The industrial revolution and the quest for the perfect red sauce

Enter Henry J. Heinz.

If there is a patron saint of condiments, it is Henry. In 1876, he launched his tomato ketchup in a clear glass bottle. This was a revolutionary flex. Most manufacturers used brown or opaque bottles to hide the impurities and sludge floating in their sauce. Heinz used clear glass to show off that his product was actually red and didn't contain any visible insect parts.

But the real game-changer came a few decades later, thanks to a crusading chemist named Harvey Washington Wiley. Wiley was obsessed with food safety (a novel concept at the time) and formed a "Poison Squad"—a group of young men who volunteered to eat food laced with common preservatives like borax and formaldehyde to see if it would kill them. Spoiler: it made them very sick.

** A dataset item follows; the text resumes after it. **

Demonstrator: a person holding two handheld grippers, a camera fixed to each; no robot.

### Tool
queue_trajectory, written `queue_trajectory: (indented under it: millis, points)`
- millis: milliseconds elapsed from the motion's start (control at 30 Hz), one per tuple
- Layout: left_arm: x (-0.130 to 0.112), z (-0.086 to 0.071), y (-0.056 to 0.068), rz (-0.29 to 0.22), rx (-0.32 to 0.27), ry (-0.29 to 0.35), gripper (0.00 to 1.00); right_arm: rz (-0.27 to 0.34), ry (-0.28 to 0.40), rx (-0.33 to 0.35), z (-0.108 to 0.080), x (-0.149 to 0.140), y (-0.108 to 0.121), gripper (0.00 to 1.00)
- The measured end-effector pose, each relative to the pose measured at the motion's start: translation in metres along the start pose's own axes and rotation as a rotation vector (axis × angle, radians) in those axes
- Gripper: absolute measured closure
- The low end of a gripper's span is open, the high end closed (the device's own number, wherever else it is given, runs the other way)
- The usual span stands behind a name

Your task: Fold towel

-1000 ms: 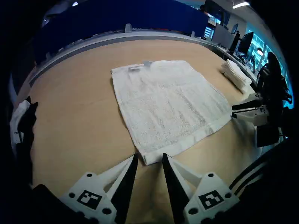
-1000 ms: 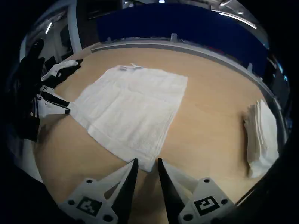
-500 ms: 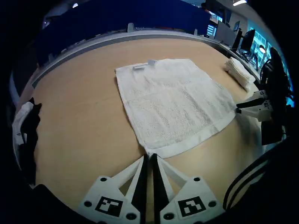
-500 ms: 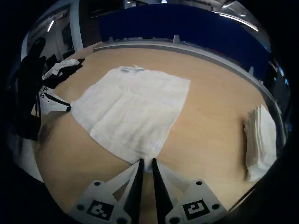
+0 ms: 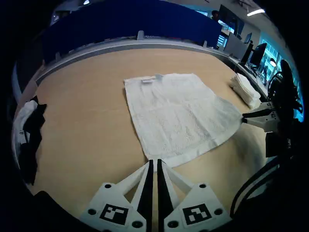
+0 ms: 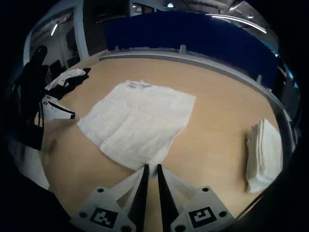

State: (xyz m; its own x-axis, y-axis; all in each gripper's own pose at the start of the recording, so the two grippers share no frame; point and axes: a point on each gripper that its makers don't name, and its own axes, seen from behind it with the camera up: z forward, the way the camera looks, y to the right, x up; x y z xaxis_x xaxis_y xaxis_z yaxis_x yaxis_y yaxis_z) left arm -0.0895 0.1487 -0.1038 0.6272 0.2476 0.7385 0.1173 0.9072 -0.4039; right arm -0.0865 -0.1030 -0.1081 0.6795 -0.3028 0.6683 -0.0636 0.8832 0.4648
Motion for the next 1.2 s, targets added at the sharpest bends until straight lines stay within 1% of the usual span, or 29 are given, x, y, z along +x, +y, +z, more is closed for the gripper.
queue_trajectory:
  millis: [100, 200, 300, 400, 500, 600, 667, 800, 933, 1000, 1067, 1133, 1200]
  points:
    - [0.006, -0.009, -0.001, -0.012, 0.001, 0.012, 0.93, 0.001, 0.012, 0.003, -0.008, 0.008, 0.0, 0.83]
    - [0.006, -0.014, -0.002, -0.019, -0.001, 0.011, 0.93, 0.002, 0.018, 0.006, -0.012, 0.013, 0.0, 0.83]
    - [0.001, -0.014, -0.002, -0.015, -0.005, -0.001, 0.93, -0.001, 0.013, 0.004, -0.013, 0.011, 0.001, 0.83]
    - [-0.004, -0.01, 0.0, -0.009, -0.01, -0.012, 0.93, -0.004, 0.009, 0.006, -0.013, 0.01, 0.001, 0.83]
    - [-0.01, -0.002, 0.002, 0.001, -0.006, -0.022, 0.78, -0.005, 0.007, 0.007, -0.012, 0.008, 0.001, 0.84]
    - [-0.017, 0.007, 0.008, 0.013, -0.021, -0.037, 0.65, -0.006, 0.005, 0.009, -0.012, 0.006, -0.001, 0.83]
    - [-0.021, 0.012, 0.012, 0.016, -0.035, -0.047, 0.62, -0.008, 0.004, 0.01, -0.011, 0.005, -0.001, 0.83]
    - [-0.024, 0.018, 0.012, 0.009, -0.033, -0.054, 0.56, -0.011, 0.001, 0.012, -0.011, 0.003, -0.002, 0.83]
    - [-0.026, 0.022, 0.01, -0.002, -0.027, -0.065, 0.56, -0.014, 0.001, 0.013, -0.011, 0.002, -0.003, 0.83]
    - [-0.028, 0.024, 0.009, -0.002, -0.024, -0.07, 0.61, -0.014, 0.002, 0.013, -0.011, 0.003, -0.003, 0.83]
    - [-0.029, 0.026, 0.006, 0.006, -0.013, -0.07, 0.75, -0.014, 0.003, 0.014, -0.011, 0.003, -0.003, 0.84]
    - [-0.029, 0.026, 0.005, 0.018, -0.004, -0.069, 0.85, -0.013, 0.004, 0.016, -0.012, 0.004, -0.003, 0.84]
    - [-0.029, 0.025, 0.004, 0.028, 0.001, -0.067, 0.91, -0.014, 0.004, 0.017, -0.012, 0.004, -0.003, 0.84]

Wiley wanted to ban sodium benzoate, the preservative used in ketchup. The industry screamed that it was impossible to make ketchup without it—the bottles would explode! The ketchup would rot!

The recipe that changed everything

Heinz, seeing a marketing opportunity, decided to side with the scientists. He tasked his food technologists with creating a preservative-free ketchup. They discovered that if you used ripe tomatoes (which have more pectin) instead of rotten leftovers, and significantly increased the amount of vinegar and sugar, the resulting acid and sugar content would naturally preserve the sauce.

The result was thicker, sweeter, and more acidic than any ketchup that had come before. It was the taste profile we know today. It didn't rot, it didn't kill you, and it tasted fantastic on a hamburger.

This new recipe killed off the competition. The walnut and mushroom ketchups faded into obscurity, and the "tomato" part of "tomato ketchup" became so standard that we eventually stopped saying "tomato" altogether.

Cheesy hot dogs with mustard and ketchup.

Why ketchup remains a baffling yet beloved household staple today

So here we are. We took a Chinese fish brine, stripped it of the fish, added British mushrooms, replaced the mushrooms with American "poison apples," filled it with sugar and vinegar to stop it from exploding, and called it the national condiment of the United States.

It is a strange journey for a sauce. But in a way, it makes perfect sense. Ketchup is the ultimate survivor. It adapted to every culture it touched, changing its ingredients to suit local tastes and available crops, while keeping its core identity as a savory, shelf-stable flavor booster.

Today, ketchup is scientifically designed to hit every taste receptor on your tongue—salt, sweet, sour, bitter, and umami. It is arguably the most perfect food product ever engineered.

I still don't recommend putting it on a steak, though. That is just wrong.